_Collected material_
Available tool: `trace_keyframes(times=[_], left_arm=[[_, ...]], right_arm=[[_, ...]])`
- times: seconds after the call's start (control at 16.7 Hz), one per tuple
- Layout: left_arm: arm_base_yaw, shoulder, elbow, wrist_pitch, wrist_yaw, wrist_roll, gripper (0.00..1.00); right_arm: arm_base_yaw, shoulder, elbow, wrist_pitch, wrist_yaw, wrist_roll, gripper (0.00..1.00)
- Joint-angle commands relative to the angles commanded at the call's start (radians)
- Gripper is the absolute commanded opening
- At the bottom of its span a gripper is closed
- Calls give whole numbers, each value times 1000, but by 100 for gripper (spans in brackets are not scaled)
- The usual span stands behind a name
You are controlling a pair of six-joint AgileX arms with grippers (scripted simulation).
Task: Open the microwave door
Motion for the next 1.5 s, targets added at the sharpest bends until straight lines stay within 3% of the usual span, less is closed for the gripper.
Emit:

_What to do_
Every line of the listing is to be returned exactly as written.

_Reply to the exercise_
Available tool: `trace_keyframes(times=[_], left_arm=[[_, ...]], right_arm=[[_, ...]])`
- times: seconds after the call's start (control at 16.7 Hz), one per tuple
- Layout: left_arm: arm_base_yaw, shoulder, elbow, wrist_pitch, wrist_yaw, wrist_roll, gripper (0.00..1.00); right_arm: arm_base_yaw, shoulder, elbow, wrist_pitch, wrist_yaw, wrist_roll, gripper (0.00..1.00)
- Joint-angle commands relative to the angles commanded at the call's start (radians)
- Gripper is the absolute commanded opening
- At the bottom of its span a gripper is closed
- Calls give whole numbers, each value times 1000, but by 100 for gripper (spans in brackets are not scaled)
- The usual span stands behind a name
You are controlling a pair of six-joint AgileX arms with grippers (scripted simulation).
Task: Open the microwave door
Motion for the next 1.5 s, targets added at the sharpest bends until straight lines stay within 3% of the usual span, less is closed for the gripper.
Emit:

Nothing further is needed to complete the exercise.